How many tps are you looking for? could you offer the datanode log?

Richard-lrg · 2023-11-20T12:48:58Z

the reason of frequent delete is because of upsert.

each upsert triggers one delete and insert.

How many tps are you looking for? could you offer the datanode log?

1k
here is the full log of datanode

xiaofan-luan · 2023-11-21T01:13:33Z

why all insert has to be upsert?

xiaofan-luan · 2023-11-21T01:14:12Z

could you give us a detailed scenario you need to update the vector that frequent?

xiaofan-luan · 2023-11-21T01:16:11Z

@yanliang567
could we setup a test environment in house with 1000 upsert tps and check?

xiaofan-luan · 2023-11-21T01:22:00Z

I think this due to frequent delete -> causing frequent flush/compaction -> Minio can not serve the write concurrency.

@aoiasd can you investigate on the reason of flush happens? if it's due to memory limit, add more datanode could help.

Richard-lrg · 2023-11-21T02:36:46Z

why all insert has to be upsert?

Similar to the scenario where ES builds a data index, each piece of data has a unique primary key. When real-time data is synchronized to the system, we usually perform an upsert operation because it is impossible to distinguish whether the data is create or update. (if you need to differentiate, you need to pay a higher cost)

xiaofan-luan · 2023-11-21T06:09:48Z

upsert on milvus is very expressive.

Maybe you can query and check if the entity exist before you upsert

xiaofan-luan · 2023-11-21T14:00:12Z

There are couple of things to do:
1.under upsert, we should think of a way to reduce delete mark(may be we can read once on delete or we can handle this on flush) @aoiasd
2. reduce duplicated flush. this happens under syncing in queue. new flush may be submit again and again.
3. Add a jitter, sync with period become a random period so flush won't happen at the same time.

Few things to do:

check your dataNode.segment.syncPeriod to larger value may reduce the flush pressure. 1800 might be a proper value?
scale minio cluster or use ssd(Sorry about this but this could help)

xiaofan-luan · 2023-11-21T14:01:06Z

The delete mark problem will be fully solved by L0 Delete feature on 2.4.
Search for more details

related to #28549 pr: #28626 1. avoid duplicated sync segments under syncing states 2. add jitter to avoid sync segments at the same time Signed-off-by: xiaofanluan <xiaofan.luan@zilliz.com>

Richard-lrg · 2023-12-27T08:35:54Z

There are couple of things to do: 1.under upsert, we should think of a way to reduce delete mark(may be we can read once on delete or we can handle this on flush) @aoiasd 2. reduce duplicated flush. this happens under syncing in queue. new flush may be submit again and again. 3. Add a jitter, sync with period become a random period so flush won't happen at the same time.

Few things to do:

check your dataNode.segment.syncPeriod to larger value may reduce the flush pressure. 1800 might be a proper value?

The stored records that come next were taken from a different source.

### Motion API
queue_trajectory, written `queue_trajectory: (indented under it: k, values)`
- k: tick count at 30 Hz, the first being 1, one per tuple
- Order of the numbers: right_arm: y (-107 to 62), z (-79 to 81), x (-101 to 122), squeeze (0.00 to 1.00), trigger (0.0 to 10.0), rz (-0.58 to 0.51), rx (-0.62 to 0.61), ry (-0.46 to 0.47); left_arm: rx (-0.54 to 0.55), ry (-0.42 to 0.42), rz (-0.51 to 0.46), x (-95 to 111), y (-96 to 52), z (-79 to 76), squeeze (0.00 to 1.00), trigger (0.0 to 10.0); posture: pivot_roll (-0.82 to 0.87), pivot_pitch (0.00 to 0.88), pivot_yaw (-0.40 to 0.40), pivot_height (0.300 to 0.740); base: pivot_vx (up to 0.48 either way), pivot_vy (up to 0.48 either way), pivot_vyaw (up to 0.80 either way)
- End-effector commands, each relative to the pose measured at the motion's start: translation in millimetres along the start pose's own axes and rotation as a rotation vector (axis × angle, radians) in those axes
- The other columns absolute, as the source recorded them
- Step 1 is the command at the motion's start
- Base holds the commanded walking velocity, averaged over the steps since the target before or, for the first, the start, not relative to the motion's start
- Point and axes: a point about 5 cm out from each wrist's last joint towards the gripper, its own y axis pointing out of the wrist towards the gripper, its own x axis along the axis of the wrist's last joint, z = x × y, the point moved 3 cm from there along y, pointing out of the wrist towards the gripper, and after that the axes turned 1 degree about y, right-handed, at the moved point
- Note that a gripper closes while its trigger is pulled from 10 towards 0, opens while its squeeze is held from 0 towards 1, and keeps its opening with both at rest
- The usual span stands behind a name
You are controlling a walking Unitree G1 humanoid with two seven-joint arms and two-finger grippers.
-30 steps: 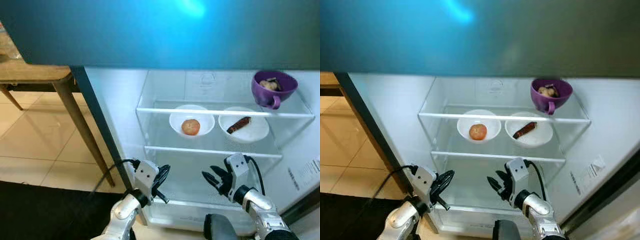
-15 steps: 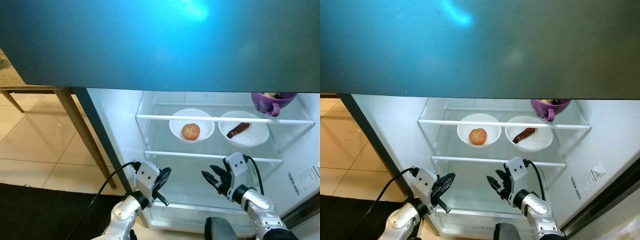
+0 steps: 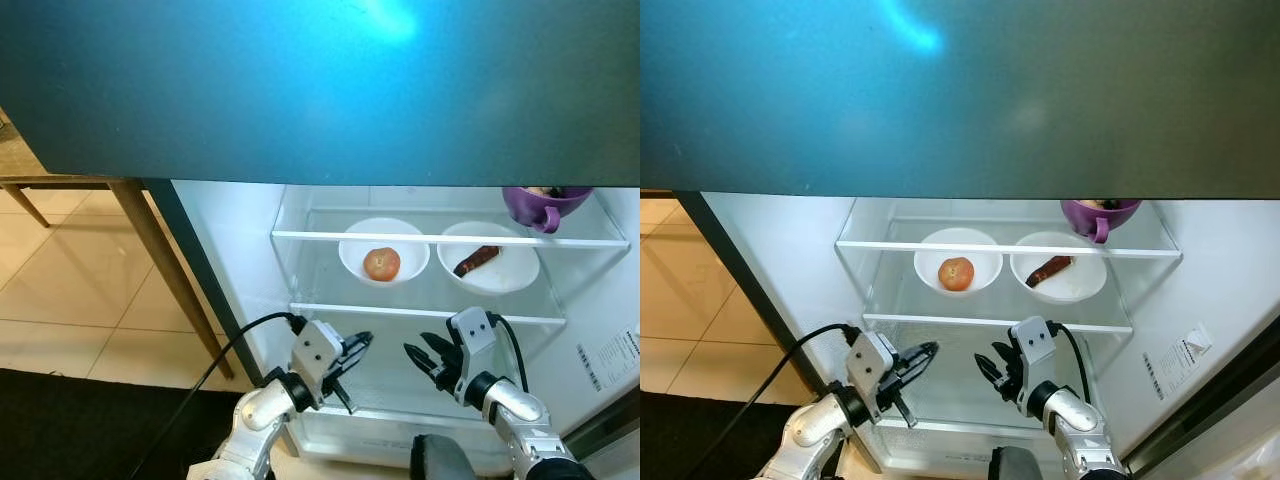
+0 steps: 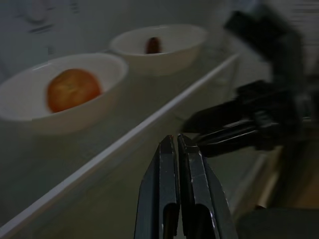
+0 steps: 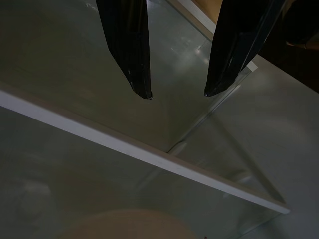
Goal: Restocking fridge
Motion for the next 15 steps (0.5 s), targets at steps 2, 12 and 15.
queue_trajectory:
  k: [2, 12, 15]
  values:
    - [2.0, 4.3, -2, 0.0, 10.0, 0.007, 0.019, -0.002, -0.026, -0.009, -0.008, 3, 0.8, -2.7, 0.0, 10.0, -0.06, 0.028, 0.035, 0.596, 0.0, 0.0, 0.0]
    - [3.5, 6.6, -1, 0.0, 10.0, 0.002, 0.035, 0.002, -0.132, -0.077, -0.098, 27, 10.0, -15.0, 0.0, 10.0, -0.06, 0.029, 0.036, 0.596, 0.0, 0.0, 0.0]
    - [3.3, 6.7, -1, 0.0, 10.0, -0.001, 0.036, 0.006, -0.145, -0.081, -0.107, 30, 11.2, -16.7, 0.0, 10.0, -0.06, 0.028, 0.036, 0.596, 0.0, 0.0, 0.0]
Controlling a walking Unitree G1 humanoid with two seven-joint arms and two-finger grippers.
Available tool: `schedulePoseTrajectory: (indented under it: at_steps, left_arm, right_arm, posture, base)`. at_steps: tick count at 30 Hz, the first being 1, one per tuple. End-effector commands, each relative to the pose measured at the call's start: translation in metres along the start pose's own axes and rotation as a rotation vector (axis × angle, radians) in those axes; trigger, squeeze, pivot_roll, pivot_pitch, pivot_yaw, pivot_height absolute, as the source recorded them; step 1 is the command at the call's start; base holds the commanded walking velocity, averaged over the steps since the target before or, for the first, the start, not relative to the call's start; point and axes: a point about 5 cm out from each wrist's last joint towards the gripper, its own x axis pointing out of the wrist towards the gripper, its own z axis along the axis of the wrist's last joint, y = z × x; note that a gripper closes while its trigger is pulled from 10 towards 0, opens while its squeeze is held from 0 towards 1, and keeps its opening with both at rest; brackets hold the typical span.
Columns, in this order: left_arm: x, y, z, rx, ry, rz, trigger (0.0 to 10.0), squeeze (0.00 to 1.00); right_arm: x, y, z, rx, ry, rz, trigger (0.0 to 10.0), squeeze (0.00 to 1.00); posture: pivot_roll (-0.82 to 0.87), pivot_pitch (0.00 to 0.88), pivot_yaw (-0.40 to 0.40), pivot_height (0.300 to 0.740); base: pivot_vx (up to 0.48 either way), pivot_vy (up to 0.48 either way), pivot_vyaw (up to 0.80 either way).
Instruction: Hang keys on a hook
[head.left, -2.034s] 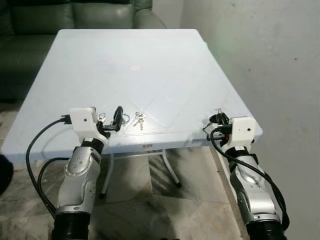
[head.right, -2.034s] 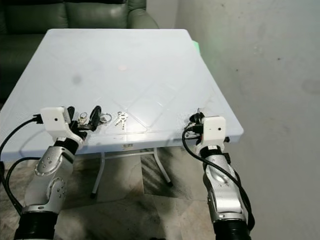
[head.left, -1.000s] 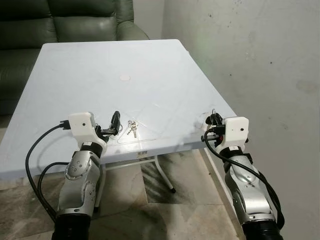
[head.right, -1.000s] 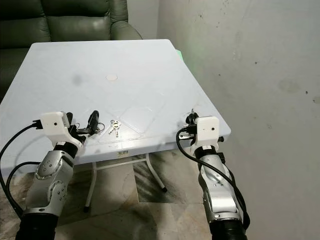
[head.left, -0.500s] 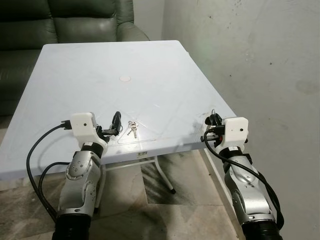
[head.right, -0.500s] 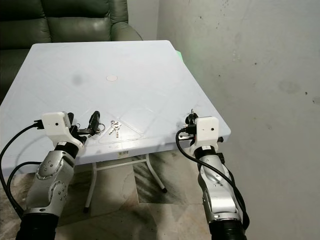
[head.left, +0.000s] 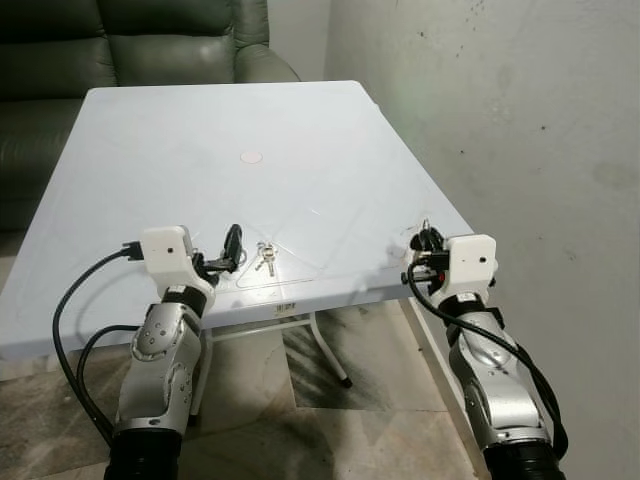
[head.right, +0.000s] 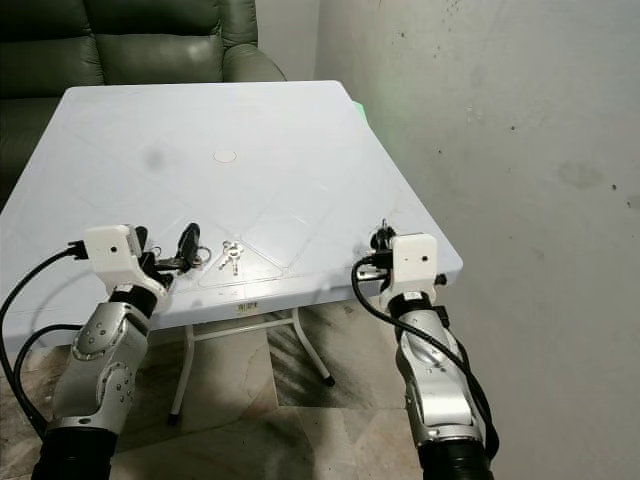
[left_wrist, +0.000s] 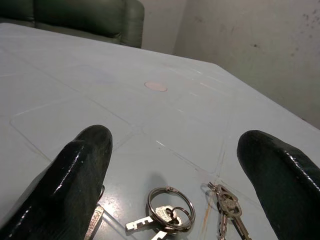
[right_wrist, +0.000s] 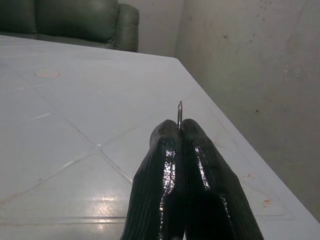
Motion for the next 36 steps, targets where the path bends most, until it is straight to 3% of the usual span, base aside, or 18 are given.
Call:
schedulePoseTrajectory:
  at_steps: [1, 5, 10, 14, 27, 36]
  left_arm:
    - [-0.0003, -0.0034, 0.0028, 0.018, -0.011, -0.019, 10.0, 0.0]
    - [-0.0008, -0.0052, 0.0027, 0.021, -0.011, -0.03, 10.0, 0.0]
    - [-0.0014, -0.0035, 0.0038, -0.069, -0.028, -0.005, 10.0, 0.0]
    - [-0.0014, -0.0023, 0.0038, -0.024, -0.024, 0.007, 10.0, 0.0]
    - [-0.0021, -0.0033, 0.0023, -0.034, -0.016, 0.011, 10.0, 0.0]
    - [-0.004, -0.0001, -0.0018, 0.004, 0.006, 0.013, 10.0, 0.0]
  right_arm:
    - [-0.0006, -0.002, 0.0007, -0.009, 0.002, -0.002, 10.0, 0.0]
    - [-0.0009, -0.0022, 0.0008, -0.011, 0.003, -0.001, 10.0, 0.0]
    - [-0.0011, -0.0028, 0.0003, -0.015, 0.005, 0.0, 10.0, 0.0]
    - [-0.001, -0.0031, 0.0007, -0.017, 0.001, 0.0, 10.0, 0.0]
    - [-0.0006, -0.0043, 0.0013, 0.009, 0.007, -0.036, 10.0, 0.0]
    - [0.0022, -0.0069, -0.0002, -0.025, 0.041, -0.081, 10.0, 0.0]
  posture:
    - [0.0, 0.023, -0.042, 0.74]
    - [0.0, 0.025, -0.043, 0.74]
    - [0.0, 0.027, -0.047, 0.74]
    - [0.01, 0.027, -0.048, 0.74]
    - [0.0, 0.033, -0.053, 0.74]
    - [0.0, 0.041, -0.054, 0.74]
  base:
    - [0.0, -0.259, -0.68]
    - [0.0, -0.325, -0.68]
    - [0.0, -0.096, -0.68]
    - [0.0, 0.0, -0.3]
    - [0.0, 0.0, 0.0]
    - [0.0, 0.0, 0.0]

scale minio cluster or use ssd(Sorry about this but this could help)

if I set dataCoord.compaction.enableAutoCompaction=false, will the problem be alleviated？
(all the indexType of my collections are FLAT)

xiaofan-luan · 2023-12-29T01:56:22Z

There are couple of things to do: 1.under upsert, we should think of a way to reduce delete mark(may be we can read once on delete or we can handle this on flush) @aoiasd 2. reduce duplicated flush. this happens under syncing in queue. new flush may be submit again and again. 3. Add a jitter, sync with period become a random period so flush won't happen at the same time.
Few things to do:

check your dataNode.segment.syncPeriod to larger value may reduce the flush pressure. 1800 might be a proper value?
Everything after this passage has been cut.